### [WHAT THE EXERCISE ASKS]
Within the material below, find each line bearing the word "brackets" and present it.
• • • •
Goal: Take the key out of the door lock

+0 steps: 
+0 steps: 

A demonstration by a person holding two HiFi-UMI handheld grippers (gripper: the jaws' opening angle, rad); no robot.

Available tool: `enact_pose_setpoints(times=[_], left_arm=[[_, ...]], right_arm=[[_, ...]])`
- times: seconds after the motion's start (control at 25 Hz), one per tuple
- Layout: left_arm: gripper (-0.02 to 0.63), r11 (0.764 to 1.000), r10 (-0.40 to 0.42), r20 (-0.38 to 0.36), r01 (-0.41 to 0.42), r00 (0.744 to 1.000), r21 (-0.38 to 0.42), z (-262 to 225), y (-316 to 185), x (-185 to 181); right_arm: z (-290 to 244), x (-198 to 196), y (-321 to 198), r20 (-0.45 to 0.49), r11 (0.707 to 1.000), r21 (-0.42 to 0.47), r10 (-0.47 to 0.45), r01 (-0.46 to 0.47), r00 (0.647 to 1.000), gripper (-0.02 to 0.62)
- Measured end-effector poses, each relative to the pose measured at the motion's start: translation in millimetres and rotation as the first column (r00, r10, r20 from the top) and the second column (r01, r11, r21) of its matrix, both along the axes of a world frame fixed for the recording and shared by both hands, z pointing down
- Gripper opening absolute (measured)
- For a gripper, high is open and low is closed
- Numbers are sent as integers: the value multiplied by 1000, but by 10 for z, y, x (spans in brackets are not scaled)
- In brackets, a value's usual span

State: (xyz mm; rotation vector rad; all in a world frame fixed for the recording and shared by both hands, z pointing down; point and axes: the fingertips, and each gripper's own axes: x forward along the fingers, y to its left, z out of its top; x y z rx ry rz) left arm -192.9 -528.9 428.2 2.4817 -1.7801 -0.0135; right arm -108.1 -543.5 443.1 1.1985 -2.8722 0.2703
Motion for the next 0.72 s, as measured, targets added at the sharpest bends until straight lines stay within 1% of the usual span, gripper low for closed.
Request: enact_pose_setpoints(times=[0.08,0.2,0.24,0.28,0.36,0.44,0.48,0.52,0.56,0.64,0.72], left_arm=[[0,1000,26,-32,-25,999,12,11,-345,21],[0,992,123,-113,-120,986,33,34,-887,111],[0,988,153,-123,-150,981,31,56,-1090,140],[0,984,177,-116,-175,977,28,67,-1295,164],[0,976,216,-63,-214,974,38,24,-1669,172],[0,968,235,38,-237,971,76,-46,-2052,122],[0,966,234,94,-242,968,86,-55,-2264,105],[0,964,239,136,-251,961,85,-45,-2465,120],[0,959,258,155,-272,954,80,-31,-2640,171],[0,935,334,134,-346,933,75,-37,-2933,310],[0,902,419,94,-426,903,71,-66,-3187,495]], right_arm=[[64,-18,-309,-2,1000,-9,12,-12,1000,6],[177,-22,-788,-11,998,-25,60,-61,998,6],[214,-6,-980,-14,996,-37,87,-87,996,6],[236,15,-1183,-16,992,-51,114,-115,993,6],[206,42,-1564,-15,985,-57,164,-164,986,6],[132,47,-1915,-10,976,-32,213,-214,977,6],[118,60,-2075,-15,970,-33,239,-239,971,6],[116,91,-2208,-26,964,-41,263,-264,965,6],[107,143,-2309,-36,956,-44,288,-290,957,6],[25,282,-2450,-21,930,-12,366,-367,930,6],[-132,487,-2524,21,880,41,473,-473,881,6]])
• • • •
### [RESPONSE]
- Numbers are sent as integers: the value multiplied by 1000, but by 10 for z, y, x (spans in brackets are not scaled)
- In brackets, a value's usual span

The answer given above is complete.